### ACTION ITEM
Reproduce only what lies between the first line of the material below and the line containing "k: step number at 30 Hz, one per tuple", with both of those lines included and every line kept exact.

<<<<

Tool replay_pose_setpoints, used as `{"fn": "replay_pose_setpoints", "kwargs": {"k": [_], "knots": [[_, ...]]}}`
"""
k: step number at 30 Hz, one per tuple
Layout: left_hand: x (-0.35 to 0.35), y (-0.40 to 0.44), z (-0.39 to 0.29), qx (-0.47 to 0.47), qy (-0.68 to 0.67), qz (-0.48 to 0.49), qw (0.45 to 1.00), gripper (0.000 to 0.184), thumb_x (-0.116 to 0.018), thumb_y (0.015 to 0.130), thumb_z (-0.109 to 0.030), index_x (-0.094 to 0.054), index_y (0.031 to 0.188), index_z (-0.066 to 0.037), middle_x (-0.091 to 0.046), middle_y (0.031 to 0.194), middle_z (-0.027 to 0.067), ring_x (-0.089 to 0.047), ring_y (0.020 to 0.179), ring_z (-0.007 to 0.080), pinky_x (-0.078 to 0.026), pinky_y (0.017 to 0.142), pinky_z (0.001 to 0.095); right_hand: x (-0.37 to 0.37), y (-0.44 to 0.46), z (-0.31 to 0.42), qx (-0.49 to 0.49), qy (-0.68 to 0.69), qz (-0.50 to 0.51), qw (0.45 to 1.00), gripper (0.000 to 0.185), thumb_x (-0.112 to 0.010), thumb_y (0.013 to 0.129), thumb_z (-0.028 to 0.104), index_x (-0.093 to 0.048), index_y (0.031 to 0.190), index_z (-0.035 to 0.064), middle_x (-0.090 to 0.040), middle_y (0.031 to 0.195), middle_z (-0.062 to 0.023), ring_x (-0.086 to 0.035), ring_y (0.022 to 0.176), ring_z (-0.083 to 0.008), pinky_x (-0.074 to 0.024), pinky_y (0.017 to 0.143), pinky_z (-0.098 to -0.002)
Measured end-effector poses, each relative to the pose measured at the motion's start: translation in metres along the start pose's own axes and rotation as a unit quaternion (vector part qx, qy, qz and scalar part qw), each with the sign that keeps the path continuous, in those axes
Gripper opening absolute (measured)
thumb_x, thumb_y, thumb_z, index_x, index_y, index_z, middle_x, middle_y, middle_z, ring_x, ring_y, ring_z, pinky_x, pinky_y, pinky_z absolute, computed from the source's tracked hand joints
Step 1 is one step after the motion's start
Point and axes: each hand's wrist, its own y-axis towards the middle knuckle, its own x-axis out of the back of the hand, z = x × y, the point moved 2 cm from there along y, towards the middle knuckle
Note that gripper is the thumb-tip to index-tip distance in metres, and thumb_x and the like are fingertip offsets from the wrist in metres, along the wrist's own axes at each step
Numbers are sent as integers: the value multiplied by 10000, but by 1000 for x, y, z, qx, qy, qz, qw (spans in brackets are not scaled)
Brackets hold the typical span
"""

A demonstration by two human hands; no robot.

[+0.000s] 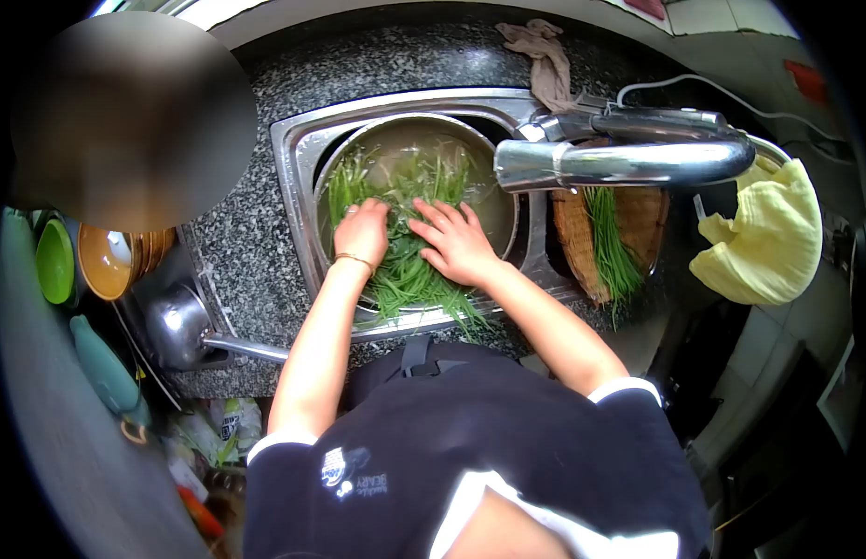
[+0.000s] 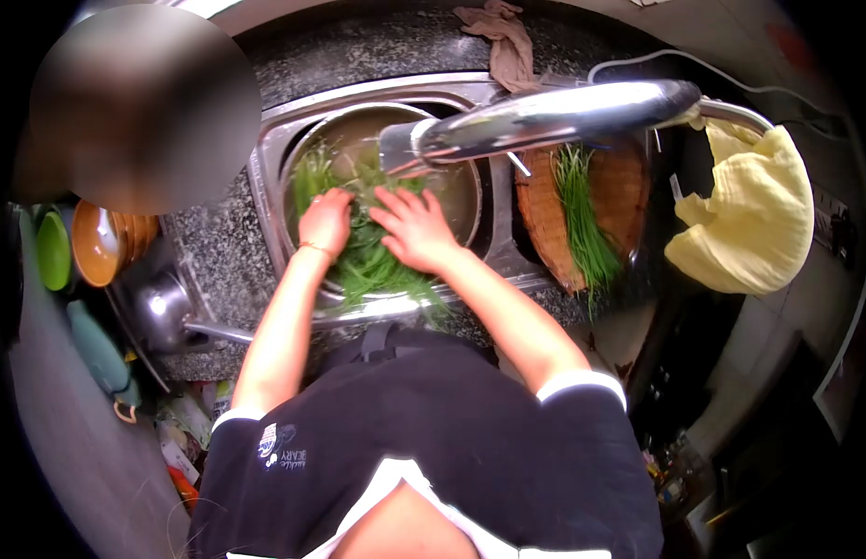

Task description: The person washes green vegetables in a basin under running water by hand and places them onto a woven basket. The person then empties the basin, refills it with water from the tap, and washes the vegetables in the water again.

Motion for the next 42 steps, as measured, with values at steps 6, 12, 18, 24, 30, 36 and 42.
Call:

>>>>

### SOLUTION TO THIS PROBLEM
Tool replay_pose_setpoints, used as `{"fn": "replay_pose_setpoints", "kwargs": {"k": [_], "knots": [[_, ...]]}}`
"""
k: step number at 30 Hz, one per tuple

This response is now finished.